* Exercise
Each line below containing the word "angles" needs to be shown.

********************

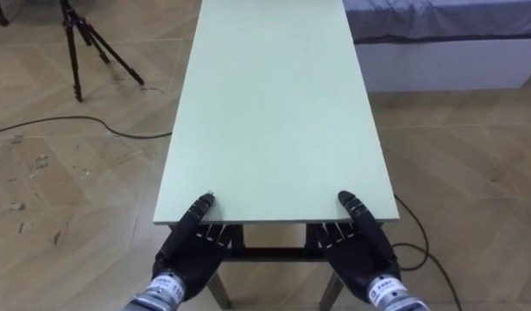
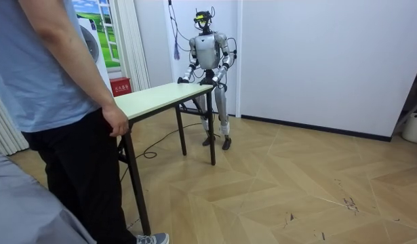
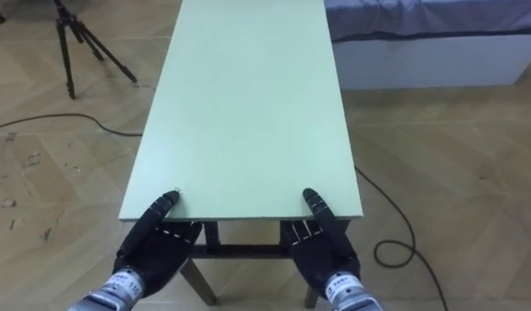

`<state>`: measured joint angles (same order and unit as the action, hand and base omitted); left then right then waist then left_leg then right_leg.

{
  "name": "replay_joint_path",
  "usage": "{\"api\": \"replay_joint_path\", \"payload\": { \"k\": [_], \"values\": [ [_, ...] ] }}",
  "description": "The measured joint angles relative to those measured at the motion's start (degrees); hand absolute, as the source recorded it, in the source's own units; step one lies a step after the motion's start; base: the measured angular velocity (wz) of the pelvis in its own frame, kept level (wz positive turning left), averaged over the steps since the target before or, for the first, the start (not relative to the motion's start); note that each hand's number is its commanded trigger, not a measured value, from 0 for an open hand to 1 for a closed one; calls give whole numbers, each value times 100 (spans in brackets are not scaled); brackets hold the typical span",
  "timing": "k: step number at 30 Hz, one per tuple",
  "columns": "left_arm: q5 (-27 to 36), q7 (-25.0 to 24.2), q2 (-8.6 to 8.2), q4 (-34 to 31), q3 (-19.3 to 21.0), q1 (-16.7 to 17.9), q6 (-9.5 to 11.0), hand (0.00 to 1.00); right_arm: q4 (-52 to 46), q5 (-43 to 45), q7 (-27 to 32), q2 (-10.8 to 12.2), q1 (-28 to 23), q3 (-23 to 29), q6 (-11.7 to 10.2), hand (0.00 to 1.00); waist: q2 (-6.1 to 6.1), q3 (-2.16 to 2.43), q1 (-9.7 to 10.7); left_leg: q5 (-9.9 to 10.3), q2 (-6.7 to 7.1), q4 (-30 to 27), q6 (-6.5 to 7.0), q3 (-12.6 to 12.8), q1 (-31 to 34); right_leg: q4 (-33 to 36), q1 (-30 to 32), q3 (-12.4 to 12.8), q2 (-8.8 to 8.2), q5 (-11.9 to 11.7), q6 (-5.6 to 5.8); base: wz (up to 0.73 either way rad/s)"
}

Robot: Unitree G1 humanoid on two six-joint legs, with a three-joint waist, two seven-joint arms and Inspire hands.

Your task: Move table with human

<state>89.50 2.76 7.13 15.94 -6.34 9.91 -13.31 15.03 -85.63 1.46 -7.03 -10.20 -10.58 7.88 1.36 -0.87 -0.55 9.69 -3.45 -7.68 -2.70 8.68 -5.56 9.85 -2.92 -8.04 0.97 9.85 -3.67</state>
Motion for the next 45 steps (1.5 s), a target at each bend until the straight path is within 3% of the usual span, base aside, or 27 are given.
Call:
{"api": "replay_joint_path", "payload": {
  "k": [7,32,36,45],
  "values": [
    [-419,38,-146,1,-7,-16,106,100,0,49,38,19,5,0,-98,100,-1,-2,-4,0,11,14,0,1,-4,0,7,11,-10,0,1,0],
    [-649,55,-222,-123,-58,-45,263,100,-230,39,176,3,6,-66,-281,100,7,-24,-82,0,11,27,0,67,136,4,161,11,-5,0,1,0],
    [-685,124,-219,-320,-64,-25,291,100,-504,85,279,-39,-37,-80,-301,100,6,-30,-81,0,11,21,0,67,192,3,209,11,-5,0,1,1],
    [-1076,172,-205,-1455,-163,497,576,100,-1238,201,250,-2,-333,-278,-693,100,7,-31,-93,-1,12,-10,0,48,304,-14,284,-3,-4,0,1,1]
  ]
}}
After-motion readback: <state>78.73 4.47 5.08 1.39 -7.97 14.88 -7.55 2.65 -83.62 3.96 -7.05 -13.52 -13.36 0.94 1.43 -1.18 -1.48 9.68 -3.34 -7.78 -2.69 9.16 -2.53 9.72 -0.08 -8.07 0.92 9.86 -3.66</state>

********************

* Reply
`<state>`: measured joint angles (same order and unit as the action, hand and base omitted); left then right then waist then left_leg then right_leg.
  "description": "The measured joint angles relative to those measured at the motion's start (degrees); hand absolute, as the source recorded it, in the source's own units; step one lies a step after the motion's start; base: the measured angular velocity (wz) of the pelvis in its own frame, kept level (wz positive turning left), averaged over the steps since the target before or, for the first, the start (not relative to the motion's start); note that each hand's number is its commanded trigger, not a measured value, from 0 for an open hand to 1 for a closed one; calls give whole numbers, each value times 100 (spans in brackets are not scaled); brackets hold the typical span",

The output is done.